● Exercise
Go through the data line by line and count the lines that hold "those". Reply with the total only.

[Stored entries]
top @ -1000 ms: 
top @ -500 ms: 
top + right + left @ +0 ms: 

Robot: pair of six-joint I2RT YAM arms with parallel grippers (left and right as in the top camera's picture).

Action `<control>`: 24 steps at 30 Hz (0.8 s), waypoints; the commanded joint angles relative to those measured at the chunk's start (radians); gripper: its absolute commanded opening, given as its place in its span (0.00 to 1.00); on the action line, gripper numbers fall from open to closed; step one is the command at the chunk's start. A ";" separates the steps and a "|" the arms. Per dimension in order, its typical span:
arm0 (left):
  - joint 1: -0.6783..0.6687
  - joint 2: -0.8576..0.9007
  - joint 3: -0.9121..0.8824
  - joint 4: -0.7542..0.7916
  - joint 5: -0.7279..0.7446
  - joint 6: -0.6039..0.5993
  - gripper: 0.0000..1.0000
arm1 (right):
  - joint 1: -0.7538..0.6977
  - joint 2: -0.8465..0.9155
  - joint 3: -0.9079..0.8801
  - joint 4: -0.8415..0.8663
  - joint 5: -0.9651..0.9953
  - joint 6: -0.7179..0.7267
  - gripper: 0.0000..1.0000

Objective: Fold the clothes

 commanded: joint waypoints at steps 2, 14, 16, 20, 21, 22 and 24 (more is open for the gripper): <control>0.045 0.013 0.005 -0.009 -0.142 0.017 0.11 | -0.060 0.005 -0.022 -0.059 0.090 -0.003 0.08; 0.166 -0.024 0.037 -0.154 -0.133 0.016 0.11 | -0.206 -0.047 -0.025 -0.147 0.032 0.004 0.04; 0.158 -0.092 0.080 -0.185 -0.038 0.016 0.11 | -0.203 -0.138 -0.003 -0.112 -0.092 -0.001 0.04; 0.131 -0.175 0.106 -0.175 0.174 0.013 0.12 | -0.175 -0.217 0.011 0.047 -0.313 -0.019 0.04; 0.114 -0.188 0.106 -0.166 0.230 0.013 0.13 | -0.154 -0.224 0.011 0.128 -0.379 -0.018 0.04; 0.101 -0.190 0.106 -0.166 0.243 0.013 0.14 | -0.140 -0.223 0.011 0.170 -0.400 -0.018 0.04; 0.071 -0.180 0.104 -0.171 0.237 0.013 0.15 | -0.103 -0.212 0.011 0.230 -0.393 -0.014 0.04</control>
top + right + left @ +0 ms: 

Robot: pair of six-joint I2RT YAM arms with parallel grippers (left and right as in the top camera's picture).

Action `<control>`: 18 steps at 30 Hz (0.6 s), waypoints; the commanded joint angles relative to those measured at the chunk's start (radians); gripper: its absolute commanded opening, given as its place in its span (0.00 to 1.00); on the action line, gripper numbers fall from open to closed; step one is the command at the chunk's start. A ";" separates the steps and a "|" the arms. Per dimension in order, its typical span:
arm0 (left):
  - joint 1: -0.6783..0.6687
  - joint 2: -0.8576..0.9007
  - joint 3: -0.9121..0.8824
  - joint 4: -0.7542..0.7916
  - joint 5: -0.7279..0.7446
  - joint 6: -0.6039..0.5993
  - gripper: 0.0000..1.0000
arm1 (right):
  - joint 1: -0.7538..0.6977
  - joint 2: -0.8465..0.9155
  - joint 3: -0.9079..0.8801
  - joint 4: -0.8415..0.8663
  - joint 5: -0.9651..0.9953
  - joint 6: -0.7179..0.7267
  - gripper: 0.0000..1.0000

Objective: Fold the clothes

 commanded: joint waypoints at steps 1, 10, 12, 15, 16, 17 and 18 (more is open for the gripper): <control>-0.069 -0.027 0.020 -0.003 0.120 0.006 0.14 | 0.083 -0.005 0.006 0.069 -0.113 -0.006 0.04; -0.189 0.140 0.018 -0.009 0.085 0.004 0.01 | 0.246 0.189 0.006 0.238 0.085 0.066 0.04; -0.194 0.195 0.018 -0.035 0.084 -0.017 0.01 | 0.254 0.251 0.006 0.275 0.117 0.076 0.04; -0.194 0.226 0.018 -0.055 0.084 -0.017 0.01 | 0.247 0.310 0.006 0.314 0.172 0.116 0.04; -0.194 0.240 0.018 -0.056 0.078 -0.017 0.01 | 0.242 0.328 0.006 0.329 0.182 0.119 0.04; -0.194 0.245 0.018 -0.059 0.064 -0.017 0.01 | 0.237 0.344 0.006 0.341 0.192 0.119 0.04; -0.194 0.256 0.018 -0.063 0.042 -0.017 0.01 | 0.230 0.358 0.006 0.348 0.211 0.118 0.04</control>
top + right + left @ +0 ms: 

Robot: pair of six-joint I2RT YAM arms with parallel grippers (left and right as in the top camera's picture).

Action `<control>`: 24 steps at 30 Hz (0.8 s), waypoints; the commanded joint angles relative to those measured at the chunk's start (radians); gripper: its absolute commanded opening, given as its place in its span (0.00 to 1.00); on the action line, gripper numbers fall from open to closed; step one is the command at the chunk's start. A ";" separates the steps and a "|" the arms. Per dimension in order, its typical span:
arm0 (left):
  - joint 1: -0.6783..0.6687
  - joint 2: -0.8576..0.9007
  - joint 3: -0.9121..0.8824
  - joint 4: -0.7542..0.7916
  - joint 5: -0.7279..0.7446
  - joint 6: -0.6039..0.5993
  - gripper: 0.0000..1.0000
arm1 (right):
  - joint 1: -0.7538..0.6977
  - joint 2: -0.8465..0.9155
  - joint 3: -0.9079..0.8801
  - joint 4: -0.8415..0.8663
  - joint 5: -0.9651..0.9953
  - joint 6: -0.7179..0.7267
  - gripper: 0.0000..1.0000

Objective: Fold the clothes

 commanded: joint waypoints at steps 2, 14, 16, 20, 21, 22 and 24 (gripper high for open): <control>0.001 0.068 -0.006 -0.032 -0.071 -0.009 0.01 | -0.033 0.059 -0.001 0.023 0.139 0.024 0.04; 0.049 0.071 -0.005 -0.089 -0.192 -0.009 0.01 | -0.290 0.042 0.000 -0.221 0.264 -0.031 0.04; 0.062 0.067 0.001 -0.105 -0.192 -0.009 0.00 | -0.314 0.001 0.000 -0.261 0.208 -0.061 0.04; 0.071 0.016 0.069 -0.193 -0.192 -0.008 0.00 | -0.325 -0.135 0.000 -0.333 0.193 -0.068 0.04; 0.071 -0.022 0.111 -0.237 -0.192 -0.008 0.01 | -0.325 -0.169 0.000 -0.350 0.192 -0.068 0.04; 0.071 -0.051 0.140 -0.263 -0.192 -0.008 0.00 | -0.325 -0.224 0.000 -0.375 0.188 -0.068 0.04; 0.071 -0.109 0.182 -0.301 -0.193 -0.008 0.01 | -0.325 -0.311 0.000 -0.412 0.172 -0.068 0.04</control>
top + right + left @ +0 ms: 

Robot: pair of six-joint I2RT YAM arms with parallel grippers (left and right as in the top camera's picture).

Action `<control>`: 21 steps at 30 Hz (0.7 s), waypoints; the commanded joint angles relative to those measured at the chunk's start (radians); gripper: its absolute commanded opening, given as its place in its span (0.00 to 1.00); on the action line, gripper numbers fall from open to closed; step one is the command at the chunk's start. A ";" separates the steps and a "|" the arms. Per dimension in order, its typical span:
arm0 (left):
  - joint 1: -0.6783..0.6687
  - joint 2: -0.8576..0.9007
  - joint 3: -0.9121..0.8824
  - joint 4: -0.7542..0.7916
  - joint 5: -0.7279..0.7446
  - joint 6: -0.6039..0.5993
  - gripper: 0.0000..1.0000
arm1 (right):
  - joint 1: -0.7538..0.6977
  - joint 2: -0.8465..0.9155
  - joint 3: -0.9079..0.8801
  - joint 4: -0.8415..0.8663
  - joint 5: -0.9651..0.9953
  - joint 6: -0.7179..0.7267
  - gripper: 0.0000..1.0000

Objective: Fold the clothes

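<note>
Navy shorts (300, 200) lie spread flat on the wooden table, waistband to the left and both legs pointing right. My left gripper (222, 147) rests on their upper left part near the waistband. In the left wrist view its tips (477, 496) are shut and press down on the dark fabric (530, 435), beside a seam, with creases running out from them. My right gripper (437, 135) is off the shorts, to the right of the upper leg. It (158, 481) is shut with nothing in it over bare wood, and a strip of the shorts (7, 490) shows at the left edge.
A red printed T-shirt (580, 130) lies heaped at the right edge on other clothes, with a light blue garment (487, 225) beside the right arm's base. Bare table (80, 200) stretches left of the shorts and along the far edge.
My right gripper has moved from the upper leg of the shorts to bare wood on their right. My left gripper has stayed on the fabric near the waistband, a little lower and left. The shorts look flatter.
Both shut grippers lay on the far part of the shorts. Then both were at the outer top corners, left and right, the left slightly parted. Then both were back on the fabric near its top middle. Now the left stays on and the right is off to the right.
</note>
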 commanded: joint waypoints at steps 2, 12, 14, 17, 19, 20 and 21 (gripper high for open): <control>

● Answer for this exercise
4